The Holocaust Memorial Park in Sheepshead Bay, where Remembrance Day will be held. (Source: Dr. Vladimir Gressel)

This Sunday, April 27, is Holocaust Remembrance Day and to commemorate the multi-ethnic and religious genocide the Stop Anti-Semitism Foundation is sponsoring Remembrance Day with a ceremony in the Holocaust Memorial Park in Sheepshead Bay.

The ceremony will be held at 11 a.m. by the newly formed non-profit organization, and it will coincide with a day that is commemorated around the globe. The organization is dedicated to fighting hatred and violence against Jews and other religious and ethnic groups. And in keeping with the spirit of the event members of religiously oppressed people will also be attending the event. There will be Holocaust survivors and children of survivors, and leaders from the Jewish, Coptic Christian, Azerbaijani, Korean, Serbian and African-American communities, according to a press release.

The event hopes to reflect the diversity of the victims of Nazi persecution, which targeted gypsies, homosexuals, Jehovah’s Witesses and numerous other minority groups in addition to the Jewish peoples. For the event’s founder, Dr. Vladimir Gressel, that’s an important point to recall when considering present-day persecution.

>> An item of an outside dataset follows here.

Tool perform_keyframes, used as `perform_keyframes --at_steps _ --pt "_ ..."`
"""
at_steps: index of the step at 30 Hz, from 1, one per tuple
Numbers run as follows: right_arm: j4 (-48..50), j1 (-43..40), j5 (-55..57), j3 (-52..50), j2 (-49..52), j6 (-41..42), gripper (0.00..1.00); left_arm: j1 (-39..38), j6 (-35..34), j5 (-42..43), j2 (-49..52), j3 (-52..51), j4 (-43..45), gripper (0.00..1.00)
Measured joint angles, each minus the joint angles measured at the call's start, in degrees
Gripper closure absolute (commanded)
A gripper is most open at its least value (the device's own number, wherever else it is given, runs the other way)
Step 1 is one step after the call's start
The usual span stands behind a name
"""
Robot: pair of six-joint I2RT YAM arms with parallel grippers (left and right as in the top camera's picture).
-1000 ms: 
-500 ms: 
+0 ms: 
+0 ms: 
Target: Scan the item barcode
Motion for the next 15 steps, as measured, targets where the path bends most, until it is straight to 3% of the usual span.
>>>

The Brooklyn Eagle spoke to Gressel:

While the Holocaust took place more than 70 years ago, violence and terror are still being used today by people who hate others simply because of their nationality or religion, said Dr. Vladimir Gressel, the organization’s founder. “Remembering the horror of the Holocaust and honoring its victims requires us to speak out against the violence and terror victimizing ethnic and religious groups today, he told the Brooklyn Eagle.

“One of the lessons we learned from the Holocaust is that silence is not an option,” said Gressel, a Jew who emigrated from the former Soviet Union several years ago.

As well as commemorating a very dark period in humanity’s history, Gressel and his organization will use the event as a way of raising awareness against current oppression and hatred.

In the press release, the organization writes that they have “become alarmed by the violence and intimidation directed towards Christian communities in the Middle East, Africa and other locations around the world.” And that these “situations that have not received adequate news coverage in the national and international press that remind us of the silence preceding the Holocaust.”

City Councilmembers Chaim Deutsch and Mark Treyger will also be there, along with State Senator Marty Golden and Assemblyman Brook-Krasny.

Featured performances will include a gospel choir of young singers, poetry recited by local children and a string trio. The event will conclude with a solemn ceremony honoring victims of the Holocaust.